Department of Neuroscience, Cell Biology, and Anatomy, The University of Texas Medical Branch at Galveston (UTMB), Galveston, Texas.
Cancer Rep (Hoboken). 2019 Dec;2(6):e1229. doi: 10.1002/cnr2.1229.
Current methods to identify, classify, and predict tumor behavior mostly rely on histology, immunohistochemistry, and molecular determinants. However, better predictive markers are required for tumor diagnosis and evaluation. Due, in part, to recent technological advancements, metabolomics and lipid biomarkers have become a promising area in cancer research. Therefore, there is a necessity for novel and complementary techniques to identify and visualize these molecular markers within tumors and surrounding tissue.
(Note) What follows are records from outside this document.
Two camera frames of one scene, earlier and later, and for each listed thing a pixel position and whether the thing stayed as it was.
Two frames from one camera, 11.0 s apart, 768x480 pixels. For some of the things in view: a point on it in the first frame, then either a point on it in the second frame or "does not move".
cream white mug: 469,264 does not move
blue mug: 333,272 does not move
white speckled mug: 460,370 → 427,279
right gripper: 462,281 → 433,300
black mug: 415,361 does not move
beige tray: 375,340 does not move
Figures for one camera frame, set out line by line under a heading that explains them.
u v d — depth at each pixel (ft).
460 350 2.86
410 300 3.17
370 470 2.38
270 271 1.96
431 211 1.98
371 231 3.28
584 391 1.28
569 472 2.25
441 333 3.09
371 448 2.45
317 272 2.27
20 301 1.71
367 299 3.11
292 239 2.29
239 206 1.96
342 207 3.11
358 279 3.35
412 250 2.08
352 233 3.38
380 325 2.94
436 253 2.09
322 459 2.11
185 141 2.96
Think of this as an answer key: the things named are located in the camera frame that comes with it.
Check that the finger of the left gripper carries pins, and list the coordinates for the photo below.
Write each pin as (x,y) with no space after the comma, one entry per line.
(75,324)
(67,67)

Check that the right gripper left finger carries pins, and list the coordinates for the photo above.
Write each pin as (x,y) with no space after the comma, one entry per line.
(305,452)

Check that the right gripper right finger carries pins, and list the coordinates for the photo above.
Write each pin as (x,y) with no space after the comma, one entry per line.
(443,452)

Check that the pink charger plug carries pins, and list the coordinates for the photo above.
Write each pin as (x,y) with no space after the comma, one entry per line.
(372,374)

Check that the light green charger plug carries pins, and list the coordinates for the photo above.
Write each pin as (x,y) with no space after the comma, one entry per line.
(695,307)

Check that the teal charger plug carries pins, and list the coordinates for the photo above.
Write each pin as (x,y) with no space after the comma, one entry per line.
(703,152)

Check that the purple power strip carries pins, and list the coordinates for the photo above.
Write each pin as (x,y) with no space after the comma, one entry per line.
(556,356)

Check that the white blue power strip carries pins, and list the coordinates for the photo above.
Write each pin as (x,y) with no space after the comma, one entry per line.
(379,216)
Since its introduction, mass spectrometry imaging (MSI) has proven to be a powerful tool for mapping analytes in biological tissues. By adding the label-free specificity of mass spectrometry to the detailed spatial information of traditional histology, hundreds of lipids can be imaged simultaneously within a tumor. MSI provides highly detailed lipid maps for comparing intra-tumor, tumor margin, and healthy regions to identify biomarkers, patterns of disease, and potential therapeutic targets. In this manuscript, recent advancement in sample preparation and MSI technologies are discussed with special emphasis on cancer lipid research to identify tumor biomarkers.
MSI offers a unique approach for biomolecular characterization of tumor tissues and provides valuable complementary information to histology for lipid biomarker discovery and tumor classification in clinical and research cancer applications.
目前,识别、分类和预测肿瘤行为的方法主要依赖于组织学、免疫组织化学和分子标志物。然而,肿瘤诊断和评估需要更好的预测标志物。部分由于最近的技术进步,代谢组学和脂质生物标志物已成为癌症研究的一个有前途的领域。因此,有必要采用新的和互补的技术来识别和可视化肿瘤和周围组织内的这些分子标志物。
自从引入以来,质谱成像(MSI)已被证明是一种用于在生物组织中绘制分析物的强大工具。通过将质谱的无标记特异性添加到传统组织学的详细空间信息中,可以在肿瘤内同时对数百种脂质进行成像。MSI 提供了高度详细的脂质图谱,用于比较肿瘤内、肿瘤边缘和健康区域,以识别生物标志物、疾病模式和潜在的治疗靶点。在本文中,我们讨论了样品制备和 MSI 技术的最新进展,特别强调了癌症脂质研究,以识别肿瘤生物标志物。
MSI 为肿瘤组织的生物分子特征提供了独特的方法,并为脂质生物标志物发现和肿瘤分类提供了有价值的补充信息,可用于临床和研究癌症应用。